**Directions**
The answer must be every line of the records below that contains the word "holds", copied out.

**Source material**

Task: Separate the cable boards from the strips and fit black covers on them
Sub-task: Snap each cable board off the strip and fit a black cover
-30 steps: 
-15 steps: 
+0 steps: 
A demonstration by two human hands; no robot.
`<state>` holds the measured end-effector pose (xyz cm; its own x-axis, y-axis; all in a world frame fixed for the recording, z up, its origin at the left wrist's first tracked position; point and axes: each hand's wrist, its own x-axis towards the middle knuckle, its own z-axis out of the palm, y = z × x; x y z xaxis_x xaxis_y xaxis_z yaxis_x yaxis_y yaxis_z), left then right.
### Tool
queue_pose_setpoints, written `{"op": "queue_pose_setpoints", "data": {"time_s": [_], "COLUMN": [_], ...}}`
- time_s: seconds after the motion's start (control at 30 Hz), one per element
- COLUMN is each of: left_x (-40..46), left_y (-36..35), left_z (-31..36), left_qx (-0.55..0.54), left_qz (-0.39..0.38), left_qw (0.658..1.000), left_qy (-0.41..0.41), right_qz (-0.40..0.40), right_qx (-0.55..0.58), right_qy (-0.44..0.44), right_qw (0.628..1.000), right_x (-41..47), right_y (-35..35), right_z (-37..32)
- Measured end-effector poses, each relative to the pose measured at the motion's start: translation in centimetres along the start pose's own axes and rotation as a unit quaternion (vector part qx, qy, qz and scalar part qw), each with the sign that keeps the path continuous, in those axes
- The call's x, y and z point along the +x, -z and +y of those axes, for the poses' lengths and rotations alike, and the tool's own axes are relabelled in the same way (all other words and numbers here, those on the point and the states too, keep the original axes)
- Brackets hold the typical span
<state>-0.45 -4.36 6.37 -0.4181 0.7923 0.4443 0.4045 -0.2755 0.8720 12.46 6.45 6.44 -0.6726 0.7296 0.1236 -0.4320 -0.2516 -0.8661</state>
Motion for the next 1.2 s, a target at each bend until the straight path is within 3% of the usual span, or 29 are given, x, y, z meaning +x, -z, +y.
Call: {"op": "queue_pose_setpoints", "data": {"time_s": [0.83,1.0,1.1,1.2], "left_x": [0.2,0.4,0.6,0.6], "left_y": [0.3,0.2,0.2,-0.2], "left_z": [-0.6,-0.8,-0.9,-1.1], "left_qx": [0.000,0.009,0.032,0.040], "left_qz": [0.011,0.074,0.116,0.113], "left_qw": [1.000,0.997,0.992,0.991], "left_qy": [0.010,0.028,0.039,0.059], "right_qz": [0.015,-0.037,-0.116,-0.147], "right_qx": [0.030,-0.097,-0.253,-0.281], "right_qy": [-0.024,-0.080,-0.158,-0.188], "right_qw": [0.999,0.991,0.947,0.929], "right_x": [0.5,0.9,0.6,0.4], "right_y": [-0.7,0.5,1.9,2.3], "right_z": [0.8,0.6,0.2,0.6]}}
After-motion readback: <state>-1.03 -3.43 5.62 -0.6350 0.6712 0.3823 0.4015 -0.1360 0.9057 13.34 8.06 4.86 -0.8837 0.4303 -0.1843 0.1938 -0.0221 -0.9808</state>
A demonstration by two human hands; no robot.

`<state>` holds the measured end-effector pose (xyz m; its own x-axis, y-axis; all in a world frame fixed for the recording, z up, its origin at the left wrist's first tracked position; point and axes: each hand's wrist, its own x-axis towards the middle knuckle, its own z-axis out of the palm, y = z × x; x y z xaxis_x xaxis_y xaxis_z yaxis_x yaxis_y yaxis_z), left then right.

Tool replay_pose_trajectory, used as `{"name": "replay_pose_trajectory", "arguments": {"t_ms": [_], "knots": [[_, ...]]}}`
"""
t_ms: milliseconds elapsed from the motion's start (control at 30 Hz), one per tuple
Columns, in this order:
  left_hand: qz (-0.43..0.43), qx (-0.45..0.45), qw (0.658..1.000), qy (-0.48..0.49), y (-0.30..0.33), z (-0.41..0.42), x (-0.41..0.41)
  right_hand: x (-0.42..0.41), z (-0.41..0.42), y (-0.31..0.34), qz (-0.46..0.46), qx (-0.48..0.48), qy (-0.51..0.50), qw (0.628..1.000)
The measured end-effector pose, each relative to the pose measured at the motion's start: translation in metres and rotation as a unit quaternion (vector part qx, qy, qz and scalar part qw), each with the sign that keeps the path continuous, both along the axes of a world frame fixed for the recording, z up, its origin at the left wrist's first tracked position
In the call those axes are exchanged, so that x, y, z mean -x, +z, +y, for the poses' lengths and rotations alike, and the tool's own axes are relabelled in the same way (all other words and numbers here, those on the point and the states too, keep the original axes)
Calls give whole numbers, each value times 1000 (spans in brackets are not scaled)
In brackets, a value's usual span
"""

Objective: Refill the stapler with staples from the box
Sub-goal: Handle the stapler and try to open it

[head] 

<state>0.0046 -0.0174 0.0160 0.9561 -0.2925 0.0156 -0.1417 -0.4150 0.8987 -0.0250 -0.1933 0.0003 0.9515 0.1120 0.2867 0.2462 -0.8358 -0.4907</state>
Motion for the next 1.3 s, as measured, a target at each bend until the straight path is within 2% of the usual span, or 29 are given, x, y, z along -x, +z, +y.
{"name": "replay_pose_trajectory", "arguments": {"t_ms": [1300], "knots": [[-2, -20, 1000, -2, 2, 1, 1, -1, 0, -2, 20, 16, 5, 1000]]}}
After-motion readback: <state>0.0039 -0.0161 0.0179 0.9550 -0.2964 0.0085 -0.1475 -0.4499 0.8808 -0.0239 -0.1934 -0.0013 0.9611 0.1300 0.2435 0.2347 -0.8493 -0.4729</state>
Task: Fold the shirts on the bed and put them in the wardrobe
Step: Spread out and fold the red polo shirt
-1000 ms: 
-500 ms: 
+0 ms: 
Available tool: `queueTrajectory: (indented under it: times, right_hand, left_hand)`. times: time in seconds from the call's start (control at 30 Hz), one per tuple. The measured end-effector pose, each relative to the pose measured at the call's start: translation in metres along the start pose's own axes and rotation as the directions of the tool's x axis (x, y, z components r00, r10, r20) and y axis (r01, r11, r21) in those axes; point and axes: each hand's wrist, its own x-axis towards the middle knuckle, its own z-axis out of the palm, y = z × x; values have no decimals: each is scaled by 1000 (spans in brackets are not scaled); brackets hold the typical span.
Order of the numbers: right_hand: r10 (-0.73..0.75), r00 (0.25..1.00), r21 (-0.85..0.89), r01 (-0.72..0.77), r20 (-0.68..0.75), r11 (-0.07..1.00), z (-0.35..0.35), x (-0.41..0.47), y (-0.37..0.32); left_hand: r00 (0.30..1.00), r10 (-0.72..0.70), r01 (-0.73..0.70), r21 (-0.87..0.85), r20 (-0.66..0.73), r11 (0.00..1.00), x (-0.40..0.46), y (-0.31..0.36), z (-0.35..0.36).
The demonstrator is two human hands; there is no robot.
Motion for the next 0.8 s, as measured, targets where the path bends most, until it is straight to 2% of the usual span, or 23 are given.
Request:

**Result**
`<state>` holds the measured end-effector pose (xyz cm; its own x-axis, y-axis; all in a world frame fixed for the recording, z up, its origin at the left wrist's first tracked position; point and axes: each hand's wrist, its own x-axis towards the middle knuckle, its own z-axis out of the palm, y = z × x; x y z xaxis_x xaxis_y xaxis_z yaxis_x yaxis_y yaxis_z), left then right.
`<state>` holds the measured end-effector pose (xyz m; its own x-axis, y-axis; all in a world frame fixed for the recording, z up, its origin at the left wrist's first tracked position; point and axes: each hand's wrist, its own x-axis towards the middle knuckle, its own z-axis out of the palm, y = z × x; x y z xaxis_x xaxis_y xaxis_z yaxis_x yaxis_y yaxis_z), left then right.

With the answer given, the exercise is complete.